* **Exercise**: The records that follow must all be duplicated exactly.

(Dataset excerpts)
■ ■ ■ ■ ■

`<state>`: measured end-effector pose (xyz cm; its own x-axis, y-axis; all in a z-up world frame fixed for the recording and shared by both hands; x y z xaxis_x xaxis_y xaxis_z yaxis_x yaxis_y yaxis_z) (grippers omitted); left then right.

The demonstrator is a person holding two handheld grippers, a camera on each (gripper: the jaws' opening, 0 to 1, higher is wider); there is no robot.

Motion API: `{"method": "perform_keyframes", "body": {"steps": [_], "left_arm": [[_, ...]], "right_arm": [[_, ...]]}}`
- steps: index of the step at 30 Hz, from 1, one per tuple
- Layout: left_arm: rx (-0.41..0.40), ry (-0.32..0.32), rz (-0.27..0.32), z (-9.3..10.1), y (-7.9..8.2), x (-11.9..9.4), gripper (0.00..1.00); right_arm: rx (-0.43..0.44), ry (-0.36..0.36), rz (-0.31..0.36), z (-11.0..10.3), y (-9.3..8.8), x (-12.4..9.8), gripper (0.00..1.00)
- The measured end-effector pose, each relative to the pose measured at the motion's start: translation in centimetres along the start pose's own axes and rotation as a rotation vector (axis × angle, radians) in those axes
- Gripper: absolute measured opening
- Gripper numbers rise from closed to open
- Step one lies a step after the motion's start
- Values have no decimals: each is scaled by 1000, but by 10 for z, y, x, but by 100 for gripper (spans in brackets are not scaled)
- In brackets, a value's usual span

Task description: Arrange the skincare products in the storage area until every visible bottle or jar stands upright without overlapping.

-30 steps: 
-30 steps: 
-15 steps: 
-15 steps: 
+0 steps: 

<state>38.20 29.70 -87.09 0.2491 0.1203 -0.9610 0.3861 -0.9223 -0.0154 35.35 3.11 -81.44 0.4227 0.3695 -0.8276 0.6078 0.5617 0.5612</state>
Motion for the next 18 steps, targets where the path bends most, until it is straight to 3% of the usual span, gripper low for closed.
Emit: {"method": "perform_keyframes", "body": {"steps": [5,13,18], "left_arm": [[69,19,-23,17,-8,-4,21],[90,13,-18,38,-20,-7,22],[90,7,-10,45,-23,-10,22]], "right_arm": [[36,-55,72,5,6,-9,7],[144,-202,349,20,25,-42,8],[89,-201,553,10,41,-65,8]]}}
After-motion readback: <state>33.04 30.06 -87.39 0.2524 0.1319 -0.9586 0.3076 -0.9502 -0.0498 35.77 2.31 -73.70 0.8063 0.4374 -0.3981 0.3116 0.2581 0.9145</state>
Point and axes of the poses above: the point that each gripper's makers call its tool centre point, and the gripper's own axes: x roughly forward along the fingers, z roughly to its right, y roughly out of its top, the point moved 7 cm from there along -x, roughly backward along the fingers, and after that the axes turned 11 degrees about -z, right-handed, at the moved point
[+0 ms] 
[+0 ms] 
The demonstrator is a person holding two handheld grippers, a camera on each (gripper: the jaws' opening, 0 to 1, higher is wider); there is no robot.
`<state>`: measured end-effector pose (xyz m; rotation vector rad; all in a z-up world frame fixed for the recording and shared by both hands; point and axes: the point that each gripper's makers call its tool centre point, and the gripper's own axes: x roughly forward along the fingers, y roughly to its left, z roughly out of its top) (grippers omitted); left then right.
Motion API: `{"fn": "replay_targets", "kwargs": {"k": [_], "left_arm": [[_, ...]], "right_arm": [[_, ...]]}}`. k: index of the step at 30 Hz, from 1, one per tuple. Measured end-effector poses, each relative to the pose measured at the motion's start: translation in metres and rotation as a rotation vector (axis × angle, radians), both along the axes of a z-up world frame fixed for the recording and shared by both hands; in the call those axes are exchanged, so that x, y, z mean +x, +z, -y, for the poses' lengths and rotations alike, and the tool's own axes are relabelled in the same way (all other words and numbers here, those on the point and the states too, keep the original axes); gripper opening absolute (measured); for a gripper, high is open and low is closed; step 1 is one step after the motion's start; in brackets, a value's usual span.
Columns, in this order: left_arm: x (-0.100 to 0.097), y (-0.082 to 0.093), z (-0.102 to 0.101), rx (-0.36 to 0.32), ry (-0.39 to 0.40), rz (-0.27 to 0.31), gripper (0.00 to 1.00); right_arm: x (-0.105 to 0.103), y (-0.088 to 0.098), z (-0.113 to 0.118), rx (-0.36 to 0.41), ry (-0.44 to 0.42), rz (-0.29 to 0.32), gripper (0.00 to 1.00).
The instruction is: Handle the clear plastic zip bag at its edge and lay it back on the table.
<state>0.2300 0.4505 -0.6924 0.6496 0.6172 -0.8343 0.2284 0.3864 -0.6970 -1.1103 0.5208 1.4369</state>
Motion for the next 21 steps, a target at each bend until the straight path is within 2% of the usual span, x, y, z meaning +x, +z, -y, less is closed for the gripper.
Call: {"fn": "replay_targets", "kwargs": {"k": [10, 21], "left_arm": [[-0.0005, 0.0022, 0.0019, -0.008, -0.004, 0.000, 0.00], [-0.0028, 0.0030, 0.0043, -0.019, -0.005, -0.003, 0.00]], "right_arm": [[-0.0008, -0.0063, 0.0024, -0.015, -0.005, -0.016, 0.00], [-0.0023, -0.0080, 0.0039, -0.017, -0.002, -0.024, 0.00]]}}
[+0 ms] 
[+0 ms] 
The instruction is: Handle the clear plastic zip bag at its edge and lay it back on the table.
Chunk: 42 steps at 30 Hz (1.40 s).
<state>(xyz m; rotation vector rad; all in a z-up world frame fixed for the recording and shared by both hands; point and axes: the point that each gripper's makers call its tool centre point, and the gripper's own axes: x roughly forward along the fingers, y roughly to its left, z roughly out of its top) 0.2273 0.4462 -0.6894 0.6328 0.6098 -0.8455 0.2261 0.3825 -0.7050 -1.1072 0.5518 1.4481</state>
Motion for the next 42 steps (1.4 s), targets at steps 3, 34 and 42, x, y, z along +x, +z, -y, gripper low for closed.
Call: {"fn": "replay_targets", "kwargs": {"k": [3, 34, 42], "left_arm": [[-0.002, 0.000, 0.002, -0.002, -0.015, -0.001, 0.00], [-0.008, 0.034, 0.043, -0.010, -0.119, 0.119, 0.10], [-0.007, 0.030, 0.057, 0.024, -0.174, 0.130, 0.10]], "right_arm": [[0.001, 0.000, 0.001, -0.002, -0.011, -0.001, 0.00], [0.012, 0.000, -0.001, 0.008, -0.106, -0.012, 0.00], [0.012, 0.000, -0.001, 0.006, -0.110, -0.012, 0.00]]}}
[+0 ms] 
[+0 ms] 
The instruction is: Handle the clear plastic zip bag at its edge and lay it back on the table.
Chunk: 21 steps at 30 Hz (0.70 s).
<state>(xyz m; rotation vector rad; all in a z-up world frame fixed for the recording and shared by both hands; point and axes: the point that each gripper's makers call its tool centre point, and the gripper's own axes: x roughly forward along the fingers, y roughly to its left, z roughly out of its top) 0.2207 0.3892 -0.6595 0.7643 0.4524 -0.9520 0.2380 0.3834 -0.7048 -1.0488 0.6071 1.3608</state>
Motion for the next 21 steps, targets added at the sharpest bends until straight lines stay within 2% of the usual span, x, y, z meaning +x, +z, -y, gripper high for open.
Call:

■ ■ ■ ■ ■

* **Task result**:
`<state>`: measured end-effector pose (xyz cm; its own x-axis, y-axis; all in a z-up world frame fixed for the recording and shared by both hands; x y z xaxis_x xaxis_y xaxis_z yaxis_x yaxis_y yaxis_z) (grippers omitted); left then right.

The demonstrator is a person holding two handheld grippers, a camera on each (gripper: the jaws' opening, 0 to 1, higher is wider); there is no robot.

Motion API: `{"method": "perform_keyframes", "body": {"steps": [_], "left_arm": [[_, ...]], "right_arm": [[_, ...]]}}`
- steps: index of the step at 30 Hz, from 1, one per tuple
- Layout: left_arm: rx (-0.41..0.40), ry (-0.32..0.32), rz (-0.27..0.32), z (-9.3..10.1), y (-7.9..8.2), x (-11.9..9.4), gripper (0.00..1.00); right_arm: rx (-0.43..0.44), ry (-0.36..0.36), rz (-0.31..0.36), z (-11.0..10.3), y (-9.3..8.8), x (-12.4..9.8), gripper (0.00..1.00)
- The measured end-effector pose, each relative to the pose measured at the motion's start: translation in centimetres along the start pose's own axes and rotation as a rotation vector (axis × angle, radians) in those axes
- Gripper: absolute measured opening
- Gripper numbers rise from closed to open
- Step one lies a step after the motion's start
- Values have no decimals: each is scaled by 1000, but by 10 for z, y, x, but by 100 for gripper (spans in brackets are not scaled)
- In brackets, a value's usual span

Task description: Arrange the skincare products in the storage area until every visible bottle or jar stands upright without overlapping.

-30 steps: 
-30 steps: 
-15 steps: 
-15 steps: 
+0 steps: 

<state>38.20 29.70 -87.09 0.2491 0.1203 -0.9610 0.3861 -0.9223 -0.0154 35.35 3.11 -81.44 0.4227 0.3695 -0.8276 0.6078 0.5617 0.5612</state>
Motion for the next 18 steps, targets where the path bends most, until it is straight to 3% of the usual span, gripper low for closed.
Emit: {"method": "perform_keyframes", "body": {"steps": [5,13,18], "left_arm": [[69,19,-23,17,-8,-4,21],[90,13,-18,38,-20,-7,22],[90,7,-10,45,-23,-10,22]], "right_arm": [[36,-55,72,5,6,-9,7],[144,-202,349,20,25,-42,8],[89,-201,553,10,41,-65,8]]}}
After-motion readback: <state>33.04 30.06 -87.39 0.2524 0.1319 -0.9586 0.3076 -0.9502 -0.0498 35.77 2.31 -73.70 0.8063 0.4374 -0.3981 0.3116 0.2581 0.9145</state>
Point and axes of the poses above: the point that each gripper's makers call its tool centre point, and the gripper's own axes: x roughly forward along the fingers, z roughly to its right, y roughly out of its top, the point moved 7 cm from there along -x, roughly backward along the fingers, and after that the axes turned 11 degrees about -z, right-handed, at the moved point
[+0 ms] 
[+0 ms] 
The demonstrator is a person holding two handheld grippers, a camera on each (gripper: the jaws' opening, 0 to 1, higher is wider); there is no robot.
`<state>`: measured end-effector pose (xyz m; rotation vector rad; all in a z-up world frame fixed for the recording and shared by both hands; point and axes: the point that each gripper's makers call its tool centre point, and the gripper's own axes: x roughly forward along the fingers, y roughly to its left, z roughly out of its top) (grippers omitted); left then right.
Motion API: `{"fn": "replay_targets", "kwargs": {"k": [_], "left_arm": [[_, ...]], "right_arm": [[_, ...]]}}`. k: index of the step at 30 Hz, from 1, one per tuple. Measured end-effector poses, each relative to the pose measured at the motion's start: translation in metres and rotation as a rotation vector (axis × angle, radians), both along the axes of a z-up world frame fixed for the recording and shared by both hands; in the call those axes are exchanged, so that x, y, z mean +x, +z, -y, for the poses' lengths and rotations alike, and the tool's own axes are relabelled in the same way (all other words and numbers here, those on the point and the states too, keep the original axes); gripper opening absolute (measured); for a gripper, high is open and low is closed; step 1 is one step after the motion's start; in brackets, a value's usual span.
Columns, in this order: left_arm: x (-0.100 to 0.097), y (-0.082 to 0.093), z (-0.102 to 0.101), rx (-0.36 to 0.32), ry (-0.39 to 0.40), rz (-0.27 to 0.31), gripper (0.00 to 1.00); right_arm: x (-0.105 to 0.103), y (-0.088 to 0.098), z (-0.113 to 0.118), rx (-0.36 to 0.41), ry (-0.44 to 0.42), rz (-0.29 to 0.32), gripper (0.00 to 1.00).
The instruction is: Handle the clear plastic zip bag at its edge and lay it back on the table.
<state>0.2300 0.4505 -0.6924 0.6496 0.6172 -0.8343 0.2284 0.3864 -0.6970 -1.1103 0.5208 1.4369</state>
Motion for the next 21 steps, a target at each bend until the straight path is within 2% of the usual span, x, y, z meaning +x, +z, -y, less is closed for the gripper.
Call: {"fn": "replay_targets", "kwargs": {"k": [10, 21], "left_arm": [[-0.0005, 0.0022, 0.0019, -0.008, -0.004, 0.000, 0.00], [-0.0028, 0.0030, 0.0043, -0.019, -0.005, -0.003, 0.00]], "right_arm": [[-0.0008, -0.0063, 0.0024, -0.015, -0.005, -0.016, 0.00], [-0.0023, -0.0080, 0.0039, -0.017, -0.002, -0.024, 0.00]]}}
[+0 ms] 
[+0 ms] 
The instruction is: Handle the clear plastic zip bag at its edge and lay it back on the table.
Chunk: 42 steps at 30 Hz (1.40 s).
<state>(xyz m; rotation vector rad; all in a z-up world frame fixed for the recording and shared by both hands; point and axes: the point that each gripper's makers call its tool centre point, and the gripper's own axes: x roughly forward along the fingers, y roughly to its left, z roughly out of its top) 0.2273 0.4462 -0.6894 0.6328 0.6098 -0.8455 0.2261 0.3825 -0.7050 -1.1072 0.5518 1.4481</state>
Motion for the next 42 steps (1.4 s), targets at steps 3, 34 and 42, x, y, z along +x, +z, -y, gripper low for closed.
Call: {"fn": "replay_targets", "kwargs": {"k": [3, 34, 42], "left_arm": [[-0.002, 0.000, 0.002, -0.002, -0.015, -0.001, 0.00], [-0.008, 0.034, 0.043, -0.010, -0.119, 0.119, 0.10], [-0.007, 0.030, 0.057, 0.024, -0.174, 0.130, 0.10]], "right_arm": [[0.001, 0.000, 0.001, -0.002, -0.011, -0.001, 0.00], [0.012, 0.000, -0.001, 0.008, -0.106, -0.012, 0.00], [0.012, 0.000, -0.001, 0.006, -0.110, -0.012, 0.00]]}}
[+0 ms] 
[+0 ms] 
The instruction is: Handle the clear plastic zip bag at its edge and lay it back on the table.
Chunk: 21 steps at 30 Hz (0.70 s).
<state>(xyz m; rotation vector rad; all in a z-up world frame fixed for the recording and shared by both hands; point and axes: the point that each gripper's makers call its tool centre point, and the gripper's own axes: x roughly forward along the fingers, y roughly to its left, z roughly out of its top) 0.2207 0.3892 -0.6595 0.7643 0.4524 -0.9520 0.2380 0.3834 -0.7048 -1.0488 0.6071 1.3608</state>
Motion for the next 21 steps, targets added at the sharpest bends until straight lines stay within 2% of the usual span, x, y, z meaning +x, +z, -y, gripper high for open.
Call:

No more output is required for this exercise.